No me quiso contar para qué eran los hoyos. Estaba apagada, al borde del llanto. Colgó la celidonia y la bardana de una viga del techo, después machacó el liquen y el muérdago hasta convertirlo en una pasta que humedeció con esputos y orina, y cantó largos hechizos en su propia lengua sobre el cuenco de madera. Llevó todo mucho tiempo, y a veces no hacía otra cosa que sentarse agotada en la oscuridad más allá del hogar, balanceándose casi hasta perder el sentido de la realidad.
—No sé si puedo hacerlo —me dijo sólo una vez.
—Puedes intentarlo —le contesté sin poder ayudar más.
—Si fracaso —me dijo—, me odiarán más que antes.
—No te odian —le dije.
—Piensan que soy una pecadora y una pagana —me contestó—, y me odian.
—Pues cura al niño —respondí—, y te querrán.
No pude cavar los hoyos tan profundos como los quería, pues la tierra se volvía cada vez más húmeda y, cuando llevaba poco más de medio metro, los dos agujeros empezaron a llenarse de agua salobre.
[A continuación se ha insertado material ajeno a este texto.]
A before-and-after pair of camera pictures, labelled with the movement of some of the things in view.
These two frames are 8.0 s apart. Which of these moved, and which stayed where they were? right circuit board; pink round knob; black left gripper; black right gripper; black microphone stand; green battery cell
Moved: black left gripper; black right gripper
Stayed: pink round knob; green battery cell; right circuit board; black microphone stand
—Hazlos más anchos —me ordenó Iseult—, lo suficiente para que el niño se pueda meter agachado. —Hice lo que me pidió, y después me indicó que los uniera abriendo un pasaje en la pared de tierra húmeda que los dividía. Tenía que hacerlo con cuidado para asegurarme de que quedara un arco de tierra que dejara un túnel entre los agujeros—. Está mal —me dijo Iseult, pero no hablaba de mis trabajos de excavación, sino del hechizo que planeaba llevar a cabo—. Alguien va a morir, Uhtred. En algún lugar morirá un niño para que éste viva.